§ YOUR GOAL
From the first line to the last, print the data exactly.

§ EXTRACTED RECORDS
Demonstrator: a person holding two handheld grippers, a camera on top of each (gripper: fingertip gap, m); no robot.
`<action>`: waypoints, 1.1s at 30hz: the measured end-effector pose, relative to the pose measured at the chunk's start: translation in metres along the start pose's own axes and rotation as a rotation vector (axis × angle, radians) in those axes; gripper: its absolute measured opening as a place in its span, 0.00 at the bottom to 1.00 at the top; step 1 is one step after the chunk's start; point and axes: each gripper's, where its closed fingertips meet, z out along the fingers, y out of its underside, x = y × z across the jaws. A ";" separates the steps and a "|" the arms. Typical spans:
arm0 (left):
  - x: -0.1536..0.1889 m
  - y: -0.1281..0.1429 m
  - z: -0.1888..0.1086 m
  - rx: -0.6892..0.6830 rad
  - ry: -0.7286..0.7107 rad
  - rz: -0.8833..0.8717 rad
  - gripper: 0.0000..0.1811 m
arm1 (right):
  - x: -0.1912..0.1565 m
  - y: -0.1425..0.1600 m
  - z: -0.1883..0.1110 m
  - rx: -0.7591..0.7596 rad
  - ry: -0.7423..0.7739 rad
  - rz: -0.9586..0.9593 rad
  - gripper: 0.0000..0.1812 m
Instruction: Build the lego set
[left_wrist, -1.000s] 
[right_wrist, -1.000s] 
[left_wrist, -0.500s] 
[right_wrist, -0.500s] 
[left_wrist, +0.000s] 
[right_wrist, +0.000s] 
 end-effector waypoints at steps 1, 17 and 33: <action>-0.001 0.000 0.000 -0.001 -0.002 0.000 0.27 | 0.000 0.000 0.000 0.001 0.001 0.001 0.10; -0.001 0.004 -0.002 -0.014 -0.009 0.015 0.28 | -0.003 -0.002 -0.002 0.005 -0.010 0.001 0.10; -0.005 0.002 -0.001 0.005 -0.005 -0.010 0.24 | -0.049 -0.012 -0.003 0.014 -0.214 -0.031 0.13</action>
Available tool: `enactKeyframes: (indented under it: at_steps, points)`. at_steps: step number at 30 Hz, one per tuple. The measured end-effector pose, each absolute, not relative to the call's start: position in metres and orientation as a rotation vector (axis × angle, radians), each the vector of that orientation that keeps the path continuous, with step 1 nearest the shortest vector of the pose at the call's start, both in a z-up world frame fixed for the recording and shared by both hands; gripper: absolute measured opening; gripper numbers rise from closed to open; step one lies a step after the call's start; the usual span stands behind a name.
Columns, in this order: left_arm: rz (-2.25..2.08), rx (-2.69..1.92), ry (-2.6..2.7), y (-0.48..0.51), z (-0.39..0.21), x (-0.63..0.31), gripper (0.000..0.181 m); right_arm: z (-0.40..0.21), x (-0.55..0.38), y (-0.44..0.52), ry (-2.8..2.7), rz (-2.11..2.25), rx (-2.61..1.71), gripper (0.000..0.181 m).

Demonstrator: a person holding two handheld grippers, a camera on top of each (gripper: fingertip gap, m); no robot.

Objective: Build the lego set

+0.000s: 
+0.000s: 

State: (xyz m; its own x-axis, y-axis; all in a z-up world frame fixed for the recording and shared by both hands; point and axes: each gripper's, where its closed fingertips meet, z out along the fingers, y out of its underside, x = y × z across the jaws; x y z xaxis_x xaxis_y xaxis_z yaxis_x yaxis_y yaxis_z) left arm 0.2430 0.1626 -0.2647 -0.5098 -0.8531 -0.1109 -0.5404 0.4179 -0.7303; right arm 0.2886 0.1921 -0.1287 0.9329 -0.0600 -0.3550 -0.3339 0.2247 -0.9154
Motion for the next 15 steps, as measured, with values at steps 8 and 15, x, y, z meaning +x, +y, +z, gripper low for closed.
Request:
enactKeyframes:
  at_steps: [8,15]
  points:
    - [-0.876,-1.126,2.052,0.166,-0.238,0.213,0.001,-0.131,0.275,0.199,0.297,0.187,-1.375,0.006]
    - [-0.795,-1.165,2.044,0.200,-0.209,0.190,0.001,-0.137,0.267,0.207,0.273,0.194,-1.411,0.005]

§ EXERCISE SOLUTION
Demonstrator: a person holding two handheld grippers, a camera on top of each (gripper: fingertip gap, m); no robot.
`<action>`: waypoints, 1.1s at 30hz: the measured end-effector pose, relative to the pose measured at the chunk's start: translation in metres along the start pose's own axes and rotation as a rotation vector (axis × angle, radians) in those axes; gripper: its absolute measured opening as a place in its span, 0.00 at the bottom to 1.00 at the top; step 1 is one step after the chunk's start; point and axes: each gripper's, where its closed fingertips meet, z out along the fingers, y out of its underside, x = y × z across the jaws. A ";" separates the steps and a "|" the arms. Typical spans:
arm0 (left):
  - x: -0.1536..0.1889 m
  - y: -0.1281..0.1429 m
  - z: -0.1888..0.1086 m
  - rx: -0.6892..0.6830 rad
  - ry: -0.7286..0.7107 rad
  - rz: -0.8833..0.8717 rad
  - gripper: 0.0000..0.1811 m
arm1 (right):
  - x: -0.1912..0.1565 m
  - y: -0.1425..0.1600 m
  - z: -0.1883..0.1110 m
  - rx: -0.7591..0.7596 rad
  - ry: -0.7423..0.7739 rad
  - rz: -0.9586..0.9593 rad
  - gripper: 0.0000..0.1812 m
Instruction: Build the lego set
[left_wrist, -1.000s] 
[right_wrist, -1.000s] 
[left_wrist, -0.500s] 
[right_wrist, -0.500s] 
[left_wrist, +0.000s] 
[right_wrist, +0.000s] 
 end-effector waypoints at steps 1, 17 and 33: <action>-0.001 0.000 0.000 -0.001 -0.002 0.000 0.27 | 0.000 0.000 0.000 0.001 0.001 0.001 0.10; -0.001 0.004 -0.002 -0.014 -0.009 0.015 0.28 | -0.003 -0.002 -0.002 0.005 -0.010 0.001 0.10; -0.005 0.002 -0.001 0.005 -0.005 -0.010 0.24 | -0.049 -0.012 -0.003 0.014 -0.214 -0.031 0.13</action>
Available tool: `enactKeyframes: (indented under it: at_steps, points)`. at_steps: step number at 30 Hz, one per tuple. The measured end-effector pose, each absolute, not relative to the call's start: position in metres and orientation as a rotation vector (axis × angle, radians), each the vector of that orientation that keeps the path continuous, with step 1 nearest the shortest vector of the pose at the call's start, both in a z-up world frame fixed for the recording and shared by both hands; gripper: absolute measured opening; gripper numbers rise from closed to open; step one lies a step after the call's start; the usual span stands behind a name.
Columns, in this order: left_arm: rz (-2.25..2.08), rx (-2.69..1.92), ry (-2.6..2.7), y (-0.48..0.51), z (-0.39..0.21), x (-0.63..0.31), gripper (0.000..0.181 m); right_arm: z (-0.40..0.21), x (-0.55..0.38), y (-0.44..0.52), ry (-2.8..2.7), rz (-2.11..2.25), rx (-2.61..1.71), gripper (0.000..0.181 m).

Demonstrator: a person holding two handheld grippers, a camera on top of each (gripper: fingertip gap, m); no robot.

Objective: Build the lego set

+0.000s: 
+0.000s: 

State: (xyz m; its own x-axis, y-axis; all in a z-up world frame fixed for the recording and shared by both hands; point and axes: each gripper's, where its closed fingertips meet, z out along the fingers, y out of its underside, x = y × z across the jaws; x y z xaxis_x xaxis_y xaxis_z yaxis_x yaxis_y yaxis_z) left arm 0.2430 0.1626 -0.2647 -0.5098 -0.8531 -0.1109 -0.5404 0.4179 -0.7303; right arm 0.2886 0.1921 -0.1287 0.9329 -0.0600 -0.3550 -0.3339 0.2247 -0.9154
Motion for the next 15 steps, as measured, with values at steps 8 and 15, x, y, z meaning +x, +y, +z, gripper low for closed.
Request:
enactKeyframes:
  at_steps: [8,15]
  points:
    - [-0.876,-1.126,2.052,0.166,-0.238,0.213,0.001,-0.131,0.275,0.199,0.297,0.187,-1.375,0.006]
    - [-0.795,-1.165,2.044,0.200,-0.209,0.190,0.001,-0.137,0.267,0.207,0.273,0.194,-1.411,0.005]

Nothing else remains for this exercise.